The Department of Health and Human Services has crafted guidance that will rescind protections for LGBT patients and women who've had abortions, according to The Hill.
President Obama's 2010 Affordable Care Act (aka Obamacare) included provisions that banned medical discrimination against LGBT patients and women who've had abortions. A religious group later sued to rescind the trans and women-specific provisions and won in court; a Texas judge then blocked the protections from going into effect.
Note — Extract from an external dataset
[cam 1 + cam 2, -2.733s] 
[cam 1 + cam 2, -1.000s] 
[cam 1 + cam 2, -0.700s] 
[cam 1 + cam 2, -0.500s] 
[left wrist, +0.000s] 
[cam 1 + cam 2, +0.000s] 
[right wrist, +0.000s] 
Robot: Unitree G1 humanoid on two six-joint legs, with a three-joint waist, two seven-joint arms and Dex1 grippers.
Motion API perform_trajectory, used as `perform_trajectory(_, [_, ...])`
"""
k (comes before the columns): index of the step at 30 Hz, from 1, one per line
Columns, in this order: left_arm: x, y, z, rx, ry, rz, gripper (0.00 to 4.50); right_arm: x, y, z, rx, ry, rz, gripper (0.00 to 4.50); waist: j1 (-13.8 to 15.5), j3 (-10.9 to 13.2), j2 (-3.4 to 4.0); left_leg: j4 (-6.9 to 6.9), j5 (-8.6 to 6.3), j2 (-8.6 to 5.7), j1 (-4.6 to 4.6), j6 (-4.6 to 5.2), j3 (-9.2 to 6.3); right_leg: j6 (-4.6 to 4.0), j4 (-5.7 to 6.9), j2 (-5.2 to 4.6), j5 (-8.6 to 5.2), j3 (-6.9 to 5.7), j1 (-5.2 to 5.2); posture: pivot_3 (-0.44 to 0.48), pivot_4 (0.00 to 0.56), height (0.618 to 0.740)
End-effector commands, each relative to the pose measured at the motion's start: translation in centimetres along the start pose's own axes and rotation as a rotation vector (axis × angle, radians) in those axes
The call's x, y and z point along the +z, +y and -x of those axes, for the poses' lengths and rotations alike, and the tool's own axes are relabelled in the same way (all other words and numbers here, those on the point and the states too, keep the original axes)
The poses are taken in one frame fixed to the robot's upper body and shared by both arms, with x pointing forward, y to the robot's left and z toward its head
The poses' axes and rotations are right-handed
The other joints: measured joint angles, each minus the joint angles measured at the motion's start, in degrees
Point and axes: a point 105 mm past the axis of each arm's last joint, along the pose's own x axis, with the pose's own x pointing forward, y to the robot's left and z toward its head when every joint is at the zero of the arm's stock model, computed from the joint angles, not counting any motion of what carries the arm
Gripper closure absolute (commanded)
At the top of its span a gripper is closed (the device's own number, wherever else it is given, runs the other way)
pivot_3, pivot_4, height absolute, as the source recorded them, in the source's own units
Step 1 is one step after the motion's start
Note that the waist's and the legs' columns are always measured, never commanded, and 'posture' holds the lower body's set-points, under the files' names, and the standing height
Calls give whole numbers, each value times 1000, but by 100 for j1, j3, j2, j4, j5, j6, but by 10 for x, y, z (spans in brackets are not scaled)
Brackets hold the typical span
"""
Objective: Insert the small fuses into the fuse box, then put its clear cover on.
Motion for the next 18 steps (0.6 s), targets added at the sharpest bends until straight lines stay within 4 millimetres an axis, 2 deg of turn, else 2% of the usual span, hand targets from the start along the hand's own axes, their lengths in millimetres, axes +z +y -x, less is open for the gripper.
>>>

When Trump assumed office and homophobe Jeff Sessions took over as Attorney General earlier this year, the Department of Justice didn't appeal the ruling.
Now, comes word that the HHS created new guidance that omits the aformentioned protections, though it's not yet clear if it affects lesbian, gay, and bisexual individuals, as well as transgender people and women who have terminated pregnancies. The DOJ is now reviewing the guidance and will send it to the Office of Management and Budget before it goes public.
"I don't think they [HHS] are going to have an easy time ... and we'll make sure they hear every objection and justify what they're doing," Joshua Block, a senior staff attorney at the ACLU, told The Hill.
Should the Trump administration move to allow medical discrimination against LGBT patients, it will be just the latest assault by the president against a group he pledged to support. He has already made it easier for federal contractors to discriminate against LGBT employees, revoked federal guidance on trans students, and banned all transgender people from serving in the military.